Search the data for the word "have". Reproduce every line where it is found.

=== SUPPLIED RECORDS ===
○ ○ ○ ○ ○ ○ ○

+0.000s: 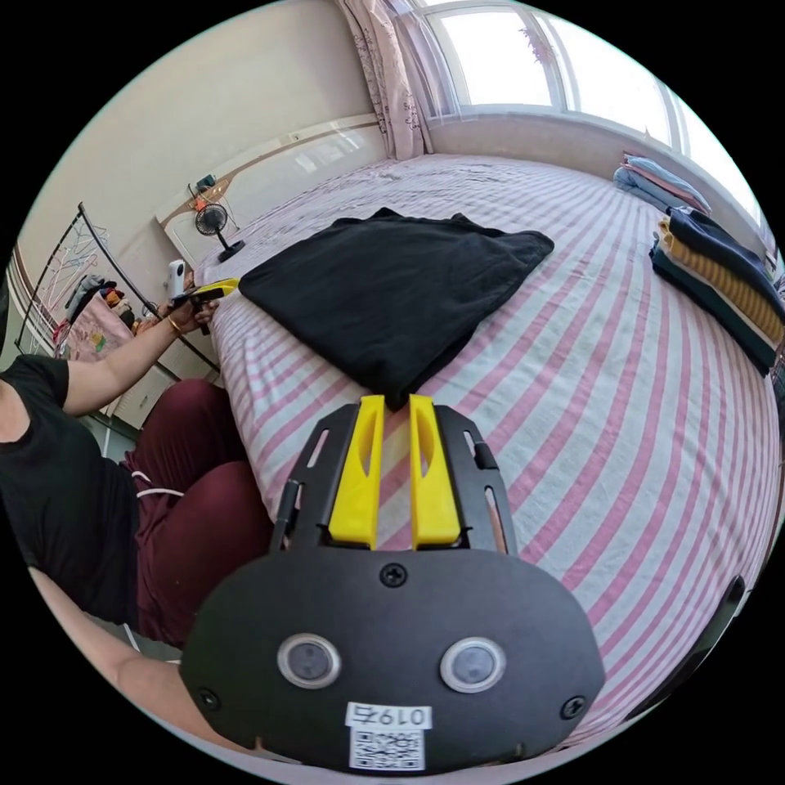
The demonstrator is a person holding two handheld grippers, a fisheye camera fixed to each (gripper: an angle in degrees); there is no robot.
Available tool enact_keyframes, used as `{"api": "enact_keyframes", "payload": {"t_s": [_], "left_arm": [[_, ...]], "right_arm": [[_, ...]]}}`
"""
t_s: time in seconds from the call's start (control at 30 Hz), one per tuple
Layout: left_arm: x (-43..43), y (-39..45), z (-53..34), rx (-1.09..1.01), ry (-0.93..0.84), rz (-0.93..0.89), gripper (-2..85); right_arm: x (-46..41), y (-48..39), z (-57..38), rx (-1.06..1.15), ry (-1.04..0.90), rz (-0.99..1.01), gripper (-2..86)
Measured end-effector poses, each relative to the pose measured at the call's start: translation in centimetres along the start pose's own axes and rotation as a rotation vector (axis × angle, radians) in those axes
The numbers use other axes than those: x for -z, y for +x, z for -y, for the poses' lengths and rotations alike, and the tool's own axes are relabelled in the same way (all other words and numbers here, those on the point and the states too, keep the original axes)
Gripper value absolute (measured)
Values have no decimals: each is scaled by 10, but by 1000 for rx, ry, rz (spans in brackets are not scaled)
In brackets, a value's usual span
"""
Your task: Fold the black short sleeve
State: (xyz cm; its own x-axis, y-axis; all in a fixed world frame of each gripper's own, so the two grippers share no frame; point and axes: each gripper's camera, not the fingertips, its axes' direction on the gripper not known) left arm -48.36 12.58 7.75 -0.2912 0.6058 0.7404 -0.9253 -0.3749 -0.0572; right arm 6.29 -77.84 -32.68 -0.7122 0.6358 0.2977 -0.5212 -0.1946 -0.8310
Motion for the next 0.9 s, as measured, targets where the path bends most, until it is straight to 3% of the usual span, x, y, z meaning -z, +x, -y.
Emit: {"api": "enact_keyframes", "payload": {"t_s": [0.37,0.9], "left_arm": [[8,-22,6,42,-109,-94,26],[58,-54,41,-2,-151,-298,10]], "right_arm": [[8,11,-12,32,-11,36,22],[59,29,-21,181,-18,230,-1]]}}
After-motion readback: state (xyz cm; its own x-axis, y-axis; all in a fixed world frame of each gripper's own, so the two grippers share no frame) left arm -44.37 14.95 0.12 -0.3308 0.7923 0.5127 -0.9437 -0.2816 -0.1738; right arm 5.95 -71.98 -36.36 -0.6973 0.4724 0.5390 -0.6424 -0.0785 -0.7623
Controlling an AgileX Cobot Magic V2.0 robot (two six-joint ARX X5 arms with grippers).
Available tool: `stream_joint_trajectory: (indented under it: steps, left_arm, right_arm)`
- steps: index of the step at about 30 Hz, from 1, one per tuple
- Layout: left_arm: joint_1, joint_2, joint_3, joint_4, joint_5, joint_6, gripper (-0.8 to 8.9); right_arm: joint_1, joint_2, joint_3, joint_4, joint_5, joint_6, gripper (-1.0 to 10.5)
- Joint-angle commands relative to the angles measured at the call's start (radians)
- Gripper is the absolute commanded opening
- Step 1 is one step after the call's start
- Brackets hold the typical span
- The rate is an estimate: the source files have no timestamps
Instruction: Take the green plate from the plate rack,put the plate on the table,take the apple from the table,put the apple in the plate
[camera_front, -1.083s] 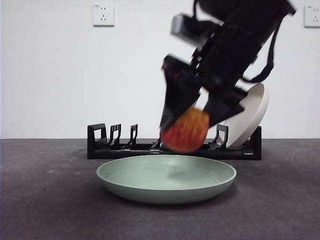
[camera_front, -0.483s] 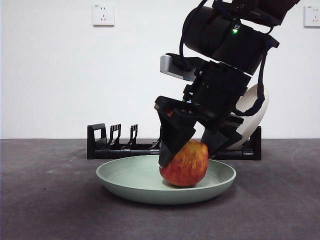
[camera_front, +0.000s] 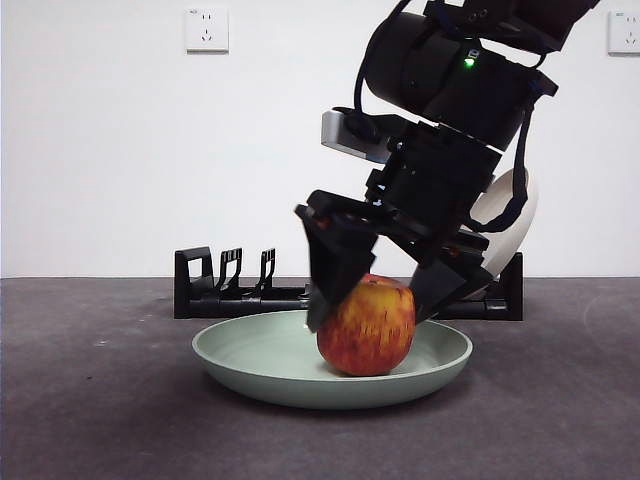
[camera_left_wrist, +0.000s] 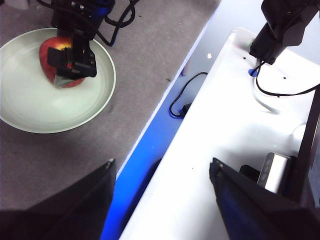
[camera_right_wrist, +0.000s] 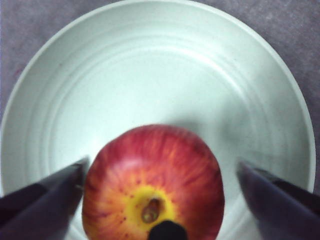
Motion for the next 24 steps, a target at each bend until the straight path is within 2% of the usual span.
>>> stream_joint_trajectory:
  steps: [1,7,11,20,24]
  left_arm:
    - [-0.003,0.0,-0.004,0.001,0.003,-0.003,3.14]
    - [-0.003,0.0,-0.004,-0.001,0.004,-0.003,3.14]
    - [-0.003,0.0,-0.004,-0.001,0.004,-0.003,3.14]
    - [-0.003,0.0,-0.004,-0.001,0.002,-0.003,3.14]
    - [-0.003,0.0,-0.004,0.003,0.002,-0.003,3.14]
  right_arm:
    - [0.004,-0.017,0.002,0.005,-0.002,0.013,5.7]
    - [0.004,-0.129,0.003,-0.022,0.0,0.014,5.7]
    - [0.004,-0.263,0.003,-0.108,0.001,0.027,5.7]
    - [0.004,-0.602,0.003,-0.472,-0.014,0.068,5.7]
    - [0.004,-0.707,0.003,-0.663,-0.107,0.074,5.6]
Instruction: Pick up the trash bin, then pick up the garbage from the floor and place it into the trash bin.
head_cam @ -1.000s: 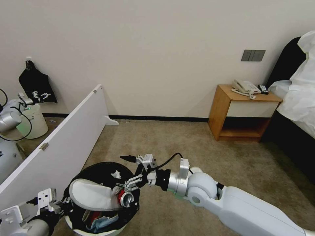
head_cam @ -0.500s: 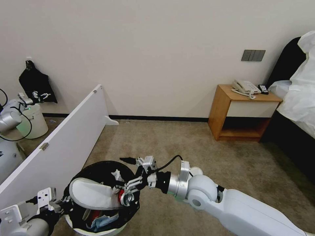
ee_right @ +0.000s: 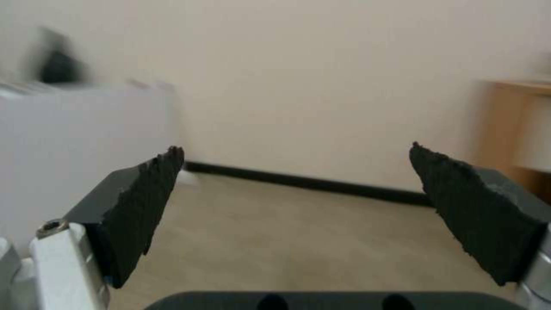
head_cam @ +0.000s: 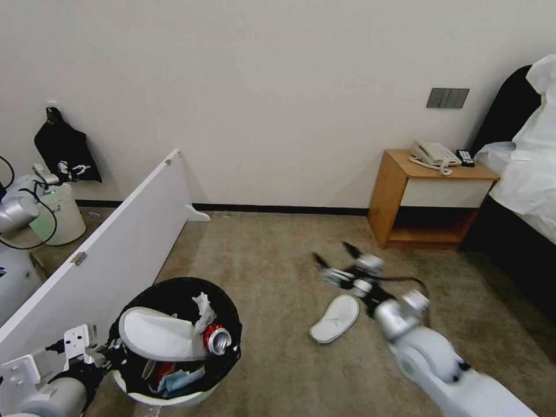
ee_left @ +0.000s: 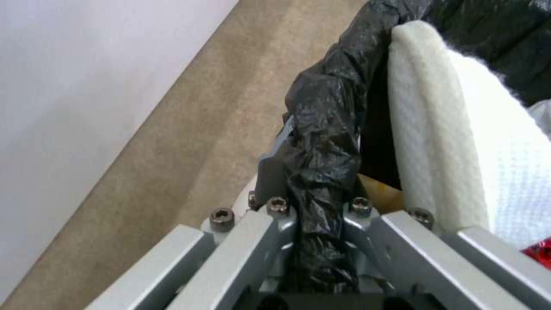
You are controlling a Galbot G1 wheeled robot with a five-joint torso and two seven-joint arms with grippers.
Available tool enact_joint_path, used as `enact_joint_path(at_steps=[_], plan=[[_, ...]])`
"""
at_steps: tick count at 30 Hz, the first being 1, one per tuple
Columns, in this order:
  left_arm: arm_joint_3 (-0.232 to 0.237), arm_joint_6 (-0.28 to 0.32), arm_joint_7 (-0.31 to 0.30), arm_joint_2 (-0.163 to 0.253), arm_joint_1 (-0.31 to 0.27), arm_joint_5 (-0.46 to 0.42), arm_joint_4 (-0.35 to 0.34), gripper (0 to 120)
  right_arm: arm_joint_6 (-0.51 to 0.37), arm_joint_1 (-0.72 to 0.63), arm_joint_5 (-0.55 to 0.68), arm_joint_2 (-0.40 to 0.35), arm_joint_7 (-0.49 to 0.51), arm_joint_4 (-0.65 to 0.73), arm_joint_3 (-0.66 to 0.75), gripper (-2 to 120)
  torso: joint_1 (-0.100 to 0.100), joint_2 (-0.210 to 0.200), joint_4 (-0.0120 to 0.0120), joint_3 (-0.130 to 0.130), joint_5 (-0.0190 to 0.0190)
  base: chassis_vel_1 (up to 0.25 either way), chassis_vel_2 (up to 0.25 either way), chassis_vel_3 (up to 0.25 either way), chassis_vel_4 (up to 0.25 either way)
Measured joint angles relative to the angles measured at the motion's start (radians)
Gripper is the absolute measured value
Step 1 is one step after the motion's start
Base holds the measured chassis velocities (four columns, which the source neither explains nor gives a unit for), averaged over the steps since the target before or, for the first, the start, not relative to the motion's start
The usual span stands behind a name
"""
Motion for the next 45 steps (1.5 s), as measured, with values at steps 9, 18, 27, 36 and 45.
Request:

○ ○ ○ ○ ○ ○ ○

=== EXERCISE SOLUTION ===
Values have no decimals: each is scaled by 10, but by 1000 for rx, ry, rz (spans in brackets are not scaled)
- The rate is an estimate: the source files have no timestamps

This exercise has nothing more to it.